Сказал он, собственно, только то, о чем думал в этот день уже несколько раз, но Бонадея отнесла душевную неразбериху к себе и нашла, что это уж чересчур. Ей хотелось задернуть опять занавески, чтобы таким образом покончить с этой ссорой, но и зареветь от боли ей хотелось не меньше. И до нее вдруг дошло, что она надоела Ульриху. Благодаря своей природе она до сих пор теряла своих возлюбленных так, как это бывает с каким-нибудь предметом, который откладываешь и теряешь из виду, когда тебя привлекает что-то новое; или, бывало, разрыв с ними приходил так же скоропалительно, как союз, что, при всем личном огорчении, отдавало все-таки вмешательством высшей силы. Поэтому, когда она встретила спокойное сопротивление Ульриха, первым ее чувством было, что она постарела. Ей стало стыдно, что она беспомощно и непристойно лежит на диване и полураздетая сносит всякие оскорбления. Она, не раздумывая, выпрямилась и схватила свою одежду. Но шелестящие шорохи шелковых чаш, в которые она ускальзывала, не побуждали Ульриха к раскаянию. Острая боль бессилия затмила глаза Бонадеи. «Он грубиян, он нарочно меня обидел!» – твердила она себе. «Он не шевелится!» – установила она. И с каждой завязанной ею тесемкой, с каждым застегнутым крючком она все глубже погружалась в черный, как бездна, колодец давно забытой детской боли – покинутости. Сгущались сумерки; лицо Ульриха виделось как бы в последнем свете, жестокое и грубое, пробивалось оно сквозь мрак горя. «Как я только могла любить это лицо?!» – спрашивала себя Бонадея; но одновременно фраза «Потерян навеки!» судорожно сжимала ей грудь.

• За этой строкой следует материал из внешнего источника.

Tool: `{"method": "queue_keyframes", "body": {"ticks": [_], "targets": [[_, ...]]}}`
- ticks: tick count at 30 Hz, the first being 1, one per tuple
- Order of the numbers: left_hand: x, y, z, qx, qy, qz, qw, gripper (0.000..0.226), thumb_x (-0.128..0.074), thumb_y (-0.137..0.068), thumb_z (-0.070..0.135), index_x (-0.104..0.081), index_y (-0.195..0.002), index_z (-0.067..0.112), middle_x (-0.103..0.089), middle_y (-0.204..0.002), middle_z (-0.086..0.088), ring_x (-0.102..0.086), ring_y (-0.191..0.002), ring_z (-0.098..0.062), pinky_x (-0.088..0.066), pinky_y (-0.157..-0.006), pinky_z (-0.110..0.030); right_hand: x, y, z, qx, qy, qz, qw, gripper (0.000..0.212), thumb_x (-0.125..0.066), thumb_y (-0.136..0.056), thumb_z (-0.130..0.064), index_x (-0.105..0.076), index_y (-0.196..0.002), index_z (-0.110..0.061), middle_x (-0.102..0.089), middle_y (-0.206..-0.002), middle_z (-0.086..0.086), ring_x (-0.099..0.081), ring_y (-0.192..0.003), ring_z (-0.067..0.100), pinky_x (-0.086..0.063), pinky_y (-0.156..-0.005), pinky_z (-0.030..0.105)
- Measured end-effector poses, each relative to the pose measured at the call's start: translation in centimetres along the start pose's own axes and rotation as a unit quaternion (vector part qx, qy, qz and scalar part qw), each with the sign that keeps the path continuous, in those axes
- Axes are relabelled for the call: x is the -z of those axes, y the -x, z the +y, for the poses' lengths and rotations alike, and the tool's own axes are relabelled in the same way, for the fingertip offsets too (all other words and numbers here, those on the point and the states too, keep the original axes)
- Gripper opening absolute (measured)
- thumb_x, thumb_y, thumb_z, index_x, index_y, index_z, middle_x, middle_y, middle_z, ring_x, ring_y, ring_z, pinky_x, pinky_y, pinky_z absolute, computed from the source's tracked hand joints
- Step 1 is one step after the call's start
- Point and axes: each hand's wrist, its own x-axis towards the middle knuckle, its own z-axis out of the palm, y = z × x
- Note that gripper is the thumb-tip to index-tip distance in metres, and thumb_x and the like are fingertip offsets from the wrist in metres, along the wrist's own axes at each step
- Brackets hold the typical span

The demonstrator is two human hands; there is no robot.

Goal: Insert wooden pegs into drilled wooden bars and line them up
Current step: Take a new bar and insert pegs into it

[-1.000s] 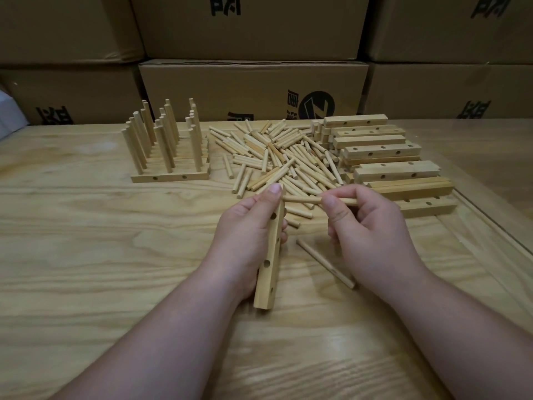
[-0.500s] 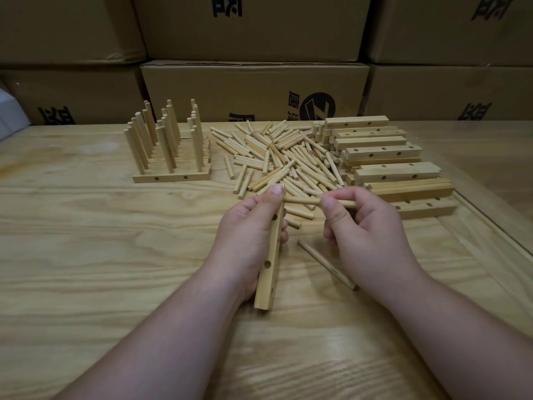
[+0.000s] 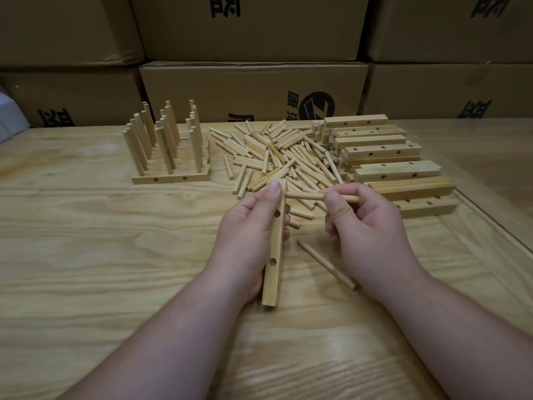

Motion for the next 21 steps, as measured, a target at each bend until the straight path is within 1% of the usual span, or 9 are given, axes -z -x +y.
{"method": "queue_keyframes", "body": {"ticks": [3, 6, 9, 12, 13, 15, 16, 18, 21], "targets": [[-0.3, 0.1, -0.1, -0.007, -0.039, -0.007, 0.999, 0.028, -0.065, -0.094, 0.044, -0.078, -0.093, 0.019, -0.071, -0.075, 0.001, -0.064, -0.065, -0.009, -0.055, -0.062, -0.025, 0.3, 0.0, -0.2, 0.011, -0.013, 0.03, 0.999, 0.01, -0.06, -0.098, -0.031, -0.068, -0.091, -0.03, -0.058, -0.06, -0.002, -0.051, -0.054, 0.016, -0.044, -0.048, 0.027], [-0.4, 0.3, -0.3, -0.008, -0.075, -0.013, 0.997, 0.027, -0.062, -0.098, 0.039, -0.077, -0.108, 0.02, -0.068, -0.067, 0.012, -0.063, -0.061, -0.003, -0.05, -0.061, -0.023, 0.5, -0.1, -0.2, 0.017, -0.024, 0.047, 0.998, 0.009, -0.059, -0.098, -0.033, -0.067, -0.099, -0.03, -0.06, -0.065, -0.004, -0.055, -0.058, 0.013, -0.047, -0.05, 0.025], [-0.4, 0.1, -0.1, 0.008, -0.028, 0.016, 0.999, 0.031, -0.054, -0.103, 0.039, -0.079, -0.101, 0.021, -0.062, -0.059, 0.007, -0.058, -0.051, -0.007, -0.048, -0.052, -0.024, 0.5, -0.1, 0.0, 0.008, -0.005, 0.034, 0.999, 0.021, -0.061, -0.095, -0.036, -0.059, -0.116, -0.035, -0.062, -0.076, -0.003, -0.057, -0.064, 0.008, -0.049, -0.056, 0.022], [-0.1, -0.4, 0.3, 0.024, 0.07, 0.041, 0.996, 0.037, -0.048, -0.104, 0.047, -0.077, -0.107, 0.025, -0.055, -0.064, 0.004, -0.05, -0.052, -0.009, -0.044, -0.047, -0.025, 0.7, 0.3, 0.2, -0.019, 0.186, -0.037, 0.982, 0.039, -0.058, -0.082, -0.061, -0.055, -0.114, -0.041, -0.057, -0.084, -0.01, -0.055, -0.07, -0.002, -0.045, -0.062, 0.021], [0.0, -0.5, 0.4, 0.027, 0.098, 0.041, 0.994, 0.038, -0.047, -0.104, 0.05, -0.075, -0.112, 0.025, -0.053, -0.065, 0.004, -0.048, -0.052, -0.009, -0.042, -0.046, -0.024, 0.9, 0.5, 0.1, -0.02, 0.284, -0.074, 0.956, 0.041, -0.054, -0.077, -0.067, -0.056, -0.108, -0.041, -0.053, -0.088, -0.015, -0.053, -0.076, -0.003, -0.043, -0.065, 0.021], [0.0, -0.7, 0.4, 0.034, 0.136, 0.035, 0.99, 0.04, -0.045, -0.103, 0.053, -0.072, -0.115, 0.026, -0.051, -0.065, 0.004, -0.044, -0.052, -0.009, -0.039, -0.045, -0.023, 0.9, 1.0, -0.2, -0.008, 0.43, -0.136, 0.893, 0.035, -0.052, -0.077, -0.068, -0.057, -0.095, -0.038, -0.047, -0.094, -0.02, -0.05, -0.088, -0.001, -0.044, -0.075, 0.023], [0.0, -0.7, 0.4, 0.039, 0.147, 0.03, 0.988, 0.041, -0.044, -0.104, 0.054, -0.071, -0.115, 0.025, -0.05, -0.063, 0.003, -0.043, -0.051, -0.009, -0.038, -0.044, -0.023, 0.9, 1.2, -0.4, -0.004, 0.461, -0.15, 0.875, 0.03, -0.054, -0.077, -0.063, -0.057, -0.09, -0.036, -0.045, -0.094, -0.019, -0.049, -0.091, 0.002, -0.045, -0.078, 0.026], [0.1, -0.8, 0.4, 0.052, 0.166, 0.017, 0.985, 0.042, -0.043, -0.104, 0.054, -0.069, -0.116, 0.024, -0.047, -0.061, 0.003, -0.041, -0.05, -0.009, -0.037, -0.044, -0.022, 0.9, 1.4, -0.6, -0.001, 0.483, -0.149, 0.863, 0.018, -0.058, -0.079, -0.05, -0.056, -0.082, -0.033, -0.045, -0.092, -0.016, -0.048, -0.093, 0.007, -0.046, -0.081, 0.028], [0.3, -0.8, 0.2, 0.065, 0.183, 0.0, 0.981, 0.039, -0.041, -0.105, 0.042, -0.068, -0.113, 0.016, -0.045, -0.064, 0.0, -0.039, -0.052, -0.011, -0.034, -0.045, -0.023, 1.0, 1.3, -0.7, 0.021, 0.463, -0.118, 0.878, 0.008, -0.058, -0.085, -0.039, -0.056, -0.08, -0.033, -0.048, -0.089, -0.016, -0.05, -0.087, 0.003, -0.046, -0.075, 0.025]]}}
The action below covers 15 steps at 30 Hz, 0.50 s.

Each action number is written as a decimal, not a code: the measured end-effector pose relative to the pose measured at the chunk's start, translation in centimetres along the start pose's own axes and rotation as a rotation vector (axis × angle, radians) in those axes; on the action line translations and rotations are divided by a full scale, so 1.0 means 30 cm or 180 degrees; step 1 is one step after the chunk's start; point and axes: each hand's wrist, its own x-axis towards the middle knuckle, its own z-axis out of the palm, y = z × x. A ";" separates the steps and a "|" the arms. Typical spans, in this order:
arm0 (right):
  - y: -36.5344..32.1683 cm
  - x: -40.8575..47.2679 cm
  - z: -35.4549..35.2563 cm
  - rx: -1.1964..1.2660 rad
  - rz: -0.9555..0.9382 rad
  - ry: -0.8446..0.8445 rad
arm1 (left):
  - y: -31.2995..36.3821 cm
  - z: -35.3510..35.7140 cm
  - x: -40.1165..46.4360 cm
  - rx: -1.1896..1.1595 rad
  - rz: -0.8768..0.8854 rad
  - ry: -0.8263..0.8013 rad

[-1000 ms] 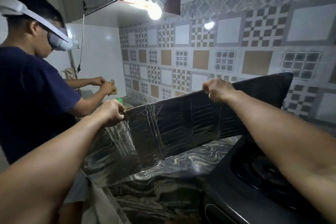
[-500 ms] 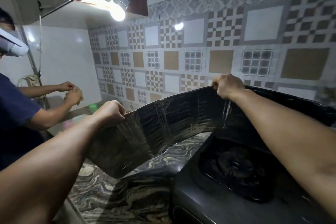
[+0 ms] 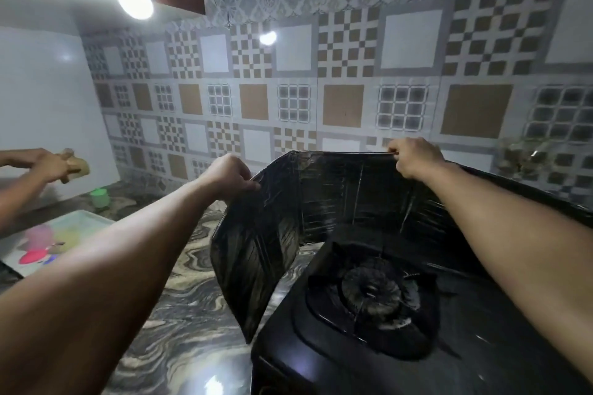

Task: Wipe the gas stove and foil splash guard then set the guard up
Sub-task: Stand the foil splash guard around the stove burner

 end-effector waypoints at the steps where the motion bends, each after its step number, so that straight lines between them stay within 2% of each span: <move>1: 0.023 0.004 0.008 -0.0014 0.0018 -0.0010 | 0.016 0.015 0.017 -0.0011 0.0017 -0.0032; 8: 0.150 0.027 0.034 0.0122 0.0170 -0.0090 | 0.089 0.124 0.145 -0.0266 0.0052 -0.0169; 15: 0.201 0.057 0.082 -0.0031 0.0364 -0.0301 | 0.117 0.216 0.231 -0.1025 -0.0120 -0.0556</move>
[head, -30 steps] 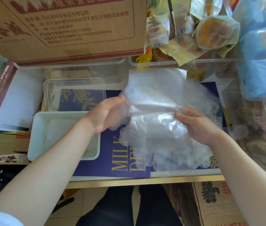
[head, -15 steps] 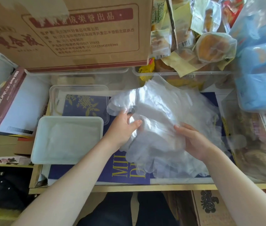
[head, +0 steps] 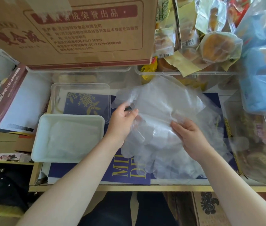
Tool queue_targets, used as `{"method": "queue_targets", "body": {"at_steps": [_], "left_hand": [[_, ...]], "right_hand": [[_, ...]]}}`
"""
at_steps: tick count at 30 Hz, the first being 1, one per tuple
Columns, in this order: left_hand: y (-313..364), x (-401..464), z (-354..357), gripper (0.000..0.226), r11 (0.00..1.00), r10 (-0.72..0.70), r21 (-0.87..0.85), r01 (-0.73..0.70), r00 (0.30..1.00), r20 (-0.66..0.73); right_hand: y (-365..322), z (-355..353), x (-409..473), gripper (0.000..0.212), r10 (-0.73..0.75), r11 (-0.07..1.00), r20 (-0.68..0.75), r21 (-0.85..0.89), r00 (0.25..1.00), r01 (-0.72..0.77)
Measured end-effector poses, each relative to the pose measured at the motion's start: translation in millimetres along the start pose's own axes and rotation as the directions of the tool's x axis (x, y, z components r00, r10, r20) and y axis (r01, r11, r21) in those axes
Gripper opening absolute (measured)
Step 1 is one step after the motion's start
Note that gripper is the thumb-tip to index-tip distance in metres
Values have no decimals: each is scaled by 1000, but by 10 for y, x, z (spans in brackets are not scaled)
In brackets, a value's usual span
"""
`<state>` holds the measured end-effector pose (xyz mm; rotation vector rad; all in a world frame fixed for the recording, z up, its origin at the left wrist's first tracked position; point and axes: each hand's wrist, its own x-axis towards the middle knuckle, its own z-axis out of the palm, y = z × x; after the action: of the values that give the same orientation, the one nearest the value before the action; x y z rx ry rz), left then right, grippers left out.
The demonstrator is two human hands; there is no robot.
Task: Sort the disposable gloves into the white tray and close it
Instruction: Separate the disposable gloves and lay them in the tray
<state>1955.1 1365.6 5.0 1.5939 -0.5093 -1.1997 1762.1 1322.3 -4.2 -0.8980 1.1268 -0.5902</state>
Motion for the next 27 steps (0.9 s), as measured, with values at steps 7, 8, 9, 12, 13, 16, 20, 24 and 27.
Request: {"method": "queue_targets", "body": {"at_steps": [7,8,9,12,13,16,20,24,27], "left_hand": [[53,91,13,18,939,-333,-123,320,937,-103],[60,107,-17,20,913,-395,-143,383,916,-71],[65,113,-50,25,886,-445,-160,436,895,-25],[68,76,-167,67,831,-492,-178,527,845,209],[60,62,-205,79,839,-478,-144,524,838,262],[61,-8,-270,92,893,-404,-52,446,848,343],[32,-33,-252,77,939,-315,-11,343,875,368],[34,-39,-215,50,953,-283,-11,303,902,326],[-3,-16,-167,35,978,-204,0,207,961,187]], "right_hand": [[-266,61,-192,48,-242,911,161,-303,957,281],[-303,46,-222,34,-222,924,199,-269,954,271],[-329,27,-224,16,-214,919,231,-283,949,276],[-326,-83,-173,18,-209,783,310,-515,928,348],[-323,-111,-165,21,-280,652,337,-620,899,436],[-288,-127,-166,46,-462,249,506,-714,728,654],[-285,-122,-219,48,-433,160,538,-743,723,650],[-338,-120,-285,44,-374,227,555,-722,743,654],[-314,-129,-287,41,-437,245,518,-718,735,652]]}}
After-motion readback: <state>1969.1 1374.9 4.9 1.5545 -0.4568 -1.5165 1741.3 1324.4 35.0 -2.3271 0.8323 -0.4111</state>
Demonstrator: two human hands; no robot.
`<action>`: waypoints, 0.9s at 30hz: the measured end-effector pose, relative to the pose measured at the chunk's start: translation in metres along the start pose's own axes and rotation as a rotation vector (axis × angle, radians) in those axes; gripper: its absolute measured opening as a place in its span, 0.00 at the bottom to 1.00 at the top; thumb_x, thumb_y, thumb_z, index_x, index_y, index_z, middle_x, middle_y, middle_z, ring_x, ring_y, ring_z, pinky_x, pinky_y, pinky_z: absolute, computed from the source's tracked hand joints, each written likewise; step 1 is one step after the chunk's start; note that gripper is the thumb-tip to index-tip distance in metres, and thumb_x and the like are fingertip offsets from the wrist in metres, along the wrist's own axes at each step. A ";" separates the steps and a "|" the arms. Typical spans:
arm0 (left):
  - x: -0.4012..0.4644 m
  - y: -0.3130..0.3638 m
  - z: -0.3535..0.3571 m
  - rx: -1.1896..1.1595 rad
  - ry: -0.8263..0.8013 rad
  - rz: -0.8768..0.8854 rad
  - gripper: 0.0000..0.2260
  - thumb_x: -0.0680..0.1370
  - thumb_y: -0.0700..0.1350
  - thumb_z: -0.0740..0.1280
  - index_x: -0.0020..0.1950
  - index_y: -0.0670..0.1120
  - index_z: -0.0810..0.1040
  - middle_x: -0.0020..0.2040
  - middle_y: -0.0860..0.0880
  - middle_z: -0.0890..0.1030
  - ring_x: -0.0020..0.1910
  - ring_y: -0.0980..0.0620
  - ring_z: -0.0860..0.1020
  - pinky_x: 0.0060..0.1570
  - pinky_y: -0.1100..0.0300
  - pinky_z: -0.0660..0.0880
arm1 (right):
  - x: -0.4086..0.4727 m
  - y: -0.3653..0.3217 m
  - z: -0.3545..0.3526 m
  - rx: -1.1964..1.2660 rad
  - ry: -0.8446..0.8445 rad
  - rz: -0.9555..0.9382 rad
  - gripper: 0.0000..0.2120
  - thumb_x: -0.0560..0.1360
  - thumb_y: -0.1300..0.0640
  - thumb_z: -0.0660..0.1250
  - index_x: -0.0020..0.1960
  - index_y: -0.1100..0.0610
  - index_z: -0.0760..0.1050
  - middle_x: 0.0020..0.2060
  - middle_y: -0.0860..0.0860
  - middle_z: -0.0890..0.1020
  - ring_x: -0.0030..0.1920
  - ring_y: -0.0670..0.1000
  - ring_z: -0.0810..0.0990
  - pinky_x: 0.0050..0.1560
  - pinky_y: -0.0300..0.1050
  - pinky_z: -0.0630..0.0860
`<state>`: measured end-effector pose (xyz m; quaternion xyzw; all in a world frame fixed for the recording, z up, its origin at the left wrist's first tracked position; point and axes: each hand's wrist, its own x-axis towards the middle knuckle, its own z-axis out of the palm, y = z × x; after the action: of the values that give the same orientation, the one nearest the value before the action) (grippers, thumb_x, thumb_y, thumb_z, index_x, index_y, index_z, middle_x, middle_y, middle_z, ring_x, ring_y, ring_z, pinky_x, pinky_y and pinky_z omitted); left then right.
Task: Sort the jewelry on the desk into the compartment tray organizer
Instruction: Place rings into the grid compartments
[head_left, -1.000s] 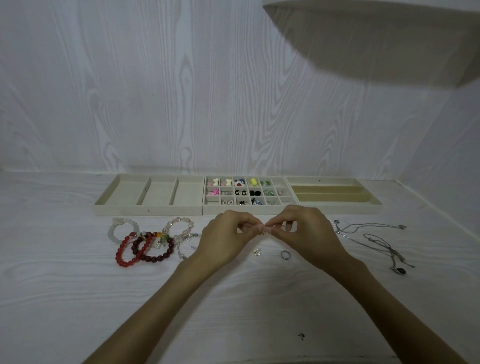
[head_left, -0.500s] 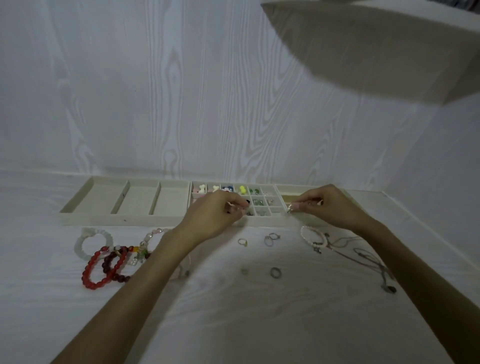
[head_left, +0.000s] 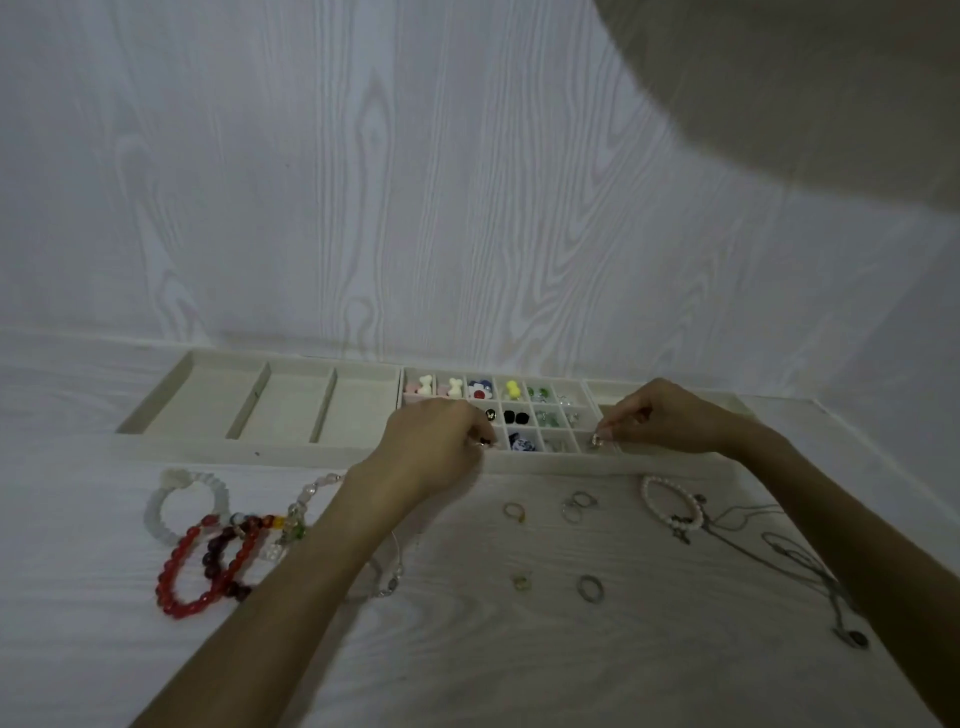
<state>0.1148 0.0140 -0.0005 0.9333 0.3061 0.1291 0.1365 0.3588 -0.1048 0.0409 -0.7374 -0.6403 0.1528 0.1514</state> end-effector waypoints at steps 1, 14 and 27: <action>0.001 0.000 0.001 0.000 -0.002 0.004 0.15 0.77 0.44 0.62 0.61 0.58 0.78 0.59 0.56 0.79 0.59 0.53 0.76 0.46 0.61 0.68 | 0.002 0.000 0.000 -0.001 -0.008 -0.002 0.07 0.72 0.60 0.71 0.49 0.59 0.84 0.25 0.32 0.78 0.27 0.32 0.74 0.31 0.25 0.66; -0.002 0.016 -0.005 -0.097 0.108 0.060 0.10 0.77 0.48 0.64 0.56 0.58 0.80 0.53 0.57 0.82 0.49 0.58 0.78 0.30 0.73 0.58 | 0.005 -0.017 -0.010 -0.116 -0.015 0.028 0.03 0.72 0.55 0.72 0.45 0.50 0.84 0.23 0.33 0.76 0.29 0.31 0.73 0.32 0.29 0.66; -0.001 0.004 0.002 0.031 -0.057 0.019 0.13 0.77 0.47 0.64 0.61 0.58 0.77 0.59 0.56 0.79 0.58 0.53 0.76 0.49 0.58 0.69 | 0.017 -0.003 0.009 -0.103 -0.090 0.089 0.06 0.71 0.55 0.72 0.48 0.52 0.84 0.28 0.34 0.78 0.29 0.33 0.74 0.31 0.26 0.66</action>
<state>0.1165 0.0101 -0.0009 0.9415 0.2949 0.0989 0.1297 0.3544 -0.0868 0.0334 -0.7642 -0.6202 0.1593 0.0771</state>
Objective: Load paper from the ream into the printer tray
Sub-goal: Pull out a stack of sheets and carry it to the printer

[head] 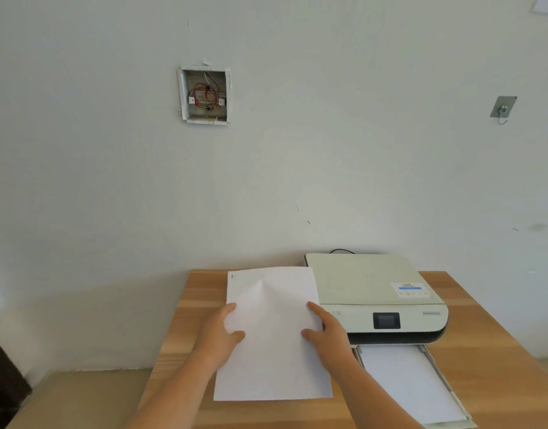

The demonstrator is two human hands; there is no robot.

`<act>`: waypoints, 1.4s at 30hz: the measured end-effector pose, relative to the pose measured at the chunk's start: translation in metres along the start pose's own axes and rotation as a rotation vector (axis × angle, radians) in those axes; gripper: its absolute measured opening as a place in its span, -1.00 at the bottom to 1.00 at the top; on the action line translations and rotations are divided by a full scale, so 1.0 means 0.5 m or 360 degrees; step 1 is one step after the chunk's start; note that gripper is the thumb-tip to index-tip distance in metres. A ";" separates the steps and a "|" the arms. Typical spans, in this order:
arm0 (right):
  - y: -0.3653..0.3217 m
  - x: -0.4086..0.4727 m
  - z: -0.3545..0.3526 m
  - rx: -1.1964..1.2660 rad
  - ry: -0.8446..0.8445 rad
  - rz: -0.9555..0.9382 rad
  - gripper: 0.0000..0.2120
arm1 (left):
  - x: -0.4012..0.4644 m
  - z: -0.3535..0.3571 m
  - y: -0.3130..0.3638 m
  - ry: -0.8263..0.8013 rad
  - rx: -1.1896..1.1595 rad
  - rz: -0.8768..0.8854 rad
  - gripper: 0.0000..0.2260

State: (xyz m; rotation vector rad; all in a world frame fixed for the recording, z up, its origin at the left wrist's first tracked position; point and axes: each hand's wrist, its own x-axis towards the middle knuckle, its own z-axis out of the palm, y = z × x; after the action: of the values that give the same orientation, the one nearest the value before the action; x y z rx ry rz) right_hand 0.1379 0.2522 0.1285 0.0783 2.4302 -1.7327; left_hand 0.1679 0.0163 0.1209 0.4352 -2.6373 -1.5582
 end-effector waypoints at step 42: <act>0.191 -0.016 -0.483 -0.0571 -0.0098 -0.0258 -0.35 | -0.161 0.444 0.234 -0.0001 0.0468 0.0176 -0.41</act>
State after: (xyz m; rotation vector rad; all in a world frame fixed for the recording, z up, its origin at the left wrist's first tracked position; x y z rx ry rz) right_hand 0.1354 0.5116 0.1173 -0.2158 2.7200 -1.3006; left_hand 0.1792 0.2797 0.1211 0.2938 -2.8454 -1.1444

Ульрих, догадывавшийся о ее решении не возвращаться, ей не мешал. Бонадея энергичным движением поправила волосы перед зеркалом, затем надела шляпу и опустила вуаль. Теперь, когда вуаль закрыла лицо, все ушло в прошлое; это было торжественно, как смертный приговор или как защелкивается замок чемодана. Он больше не сможет ее целовать и не подозревает, что упускает последнюю возможность!
От жалости она готова была броситься ему на шею и выплакаться.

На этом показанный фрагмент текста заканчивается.